Em meio à pandemia causada pela Covid-19, o clube uniu-se ao Sport e ao Náutico para arrecadar fundos e fornecer materiais aos hospitais de de Pernambuco. Com a campanha #ClássicoDoBem, que acumula quase R$ 10 mil, foram doadas mais de oito mil máscaras e dois mil aventais médicos. No Tricolor, o mote inclusivo “Santa de Todos” tornou-se protagonista da comunicação. Mas o clube ressalta que as pautas sociais não são vistas como meios de comercialização, diz Guilherme Leite, diretor de marketing.
- Não temos isso como foco. Campanhas como o Santa de Todos são estratégias de branding. Se isso vier a refletir em aumento de vendas será bem-vindo. As campanhas de inclusão de credos, raças, opções e orientações nada mais é que a representação de nossa torcida.

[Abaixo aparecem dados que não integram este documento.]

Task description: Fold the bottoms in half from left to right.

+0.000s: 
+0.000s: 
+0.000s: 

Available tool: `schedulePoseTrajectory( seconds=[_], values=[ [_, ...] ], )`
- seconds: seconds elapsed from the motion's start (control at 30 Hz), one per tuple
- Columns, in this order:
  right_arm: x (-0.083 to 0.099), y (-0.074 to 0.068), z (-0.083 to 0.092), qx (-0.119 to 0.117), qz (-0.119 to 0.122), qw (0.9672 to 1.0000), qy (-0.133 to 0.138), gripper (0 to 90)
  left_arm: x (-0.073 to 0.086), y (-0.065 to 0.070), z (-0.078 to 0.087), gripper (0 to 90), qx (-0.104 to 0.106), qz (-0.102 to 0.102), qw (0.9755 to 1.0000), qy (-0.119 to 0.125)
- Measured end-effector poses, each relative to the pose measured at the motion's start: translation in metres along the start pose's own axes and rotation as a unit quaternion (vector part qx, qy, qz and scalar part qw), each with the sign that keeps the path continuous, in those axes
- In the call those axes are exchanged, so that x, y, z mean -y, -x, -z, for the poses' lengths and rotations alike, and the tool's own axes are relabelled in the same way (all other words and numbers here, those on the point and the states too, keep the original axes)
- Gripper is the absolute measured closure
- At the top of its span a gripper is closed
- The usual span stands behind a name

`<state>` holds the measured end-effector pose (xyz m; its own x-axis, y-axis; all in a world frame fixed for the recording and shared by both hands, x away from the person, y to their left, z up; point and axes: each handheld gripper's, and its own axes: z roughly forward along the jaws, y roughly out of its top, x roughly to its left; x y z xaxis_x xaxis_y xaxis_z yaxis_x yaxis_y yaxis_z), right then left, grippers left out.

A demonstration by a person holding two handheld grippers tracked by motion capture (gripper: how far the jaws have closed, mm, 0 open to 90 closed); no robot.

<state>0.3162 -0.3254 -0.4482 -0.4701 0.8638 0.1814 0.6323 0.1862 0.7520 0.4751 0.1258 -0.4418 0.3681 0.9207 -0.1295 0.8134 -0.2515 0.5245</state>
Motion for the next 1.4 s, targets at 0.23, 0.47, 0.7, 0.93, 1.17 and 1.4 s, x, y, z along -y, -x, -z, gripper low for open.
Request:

O engajamento nos posts é sempre bastante positivo e estão sempre entre os mais visualizados e com maior número de interações. Não houveram grandes crises, apenas um ou outro seguidor com um certo preconceito, mas que não representa nossa torcida.
Torcida também passa a cobrar...
Medidas de inclusão e incentivo às causas sociais passaram a ditar a postura dos clubes junto aos torcedores. Como consequência, a própria torcida começa a demandar um posicionamento dos clubes diante de questões sociais ou casos de discriminação.
Essa é uma realidade, por exemplo, que pode ser observada em situações como quando Corinthians e Ceará indicaram que negociaram com o atacante Juninho, do Sport, que responde na Justiça por agressão à ex-namorada. Uma realidade que é observada também por Guilherme, no Vasco.
“Quando há algum assunto de grande relevância, o torcedor do Vasco espera um posicionamento do clube e com isso o engajamento no digital é fortíssimo. Temos observado que os torcedores vem tentando mudar até mesmo alguns cânticos como forma de um entendimento que a sociedade está mudando e não aceita mais certos comportamentos do passado.”
... e também a criar as próprias campanhas
Ao mesmo tempo, as pessoas que se identificam com a linha de conduta adotadas pelos clubes, passam a se tornar mais engajadas em questões sociais e a fazer do próprio time o seu símbolo e espaço de luta. É o caso, por exemplo, dos torcedores do Bahia. Nas últimas semanas, eles criaram por iniciativa própria uma campanha para ajudar os vendedores ambulantes da Fonte Nova durante o período de suspensão de jogos.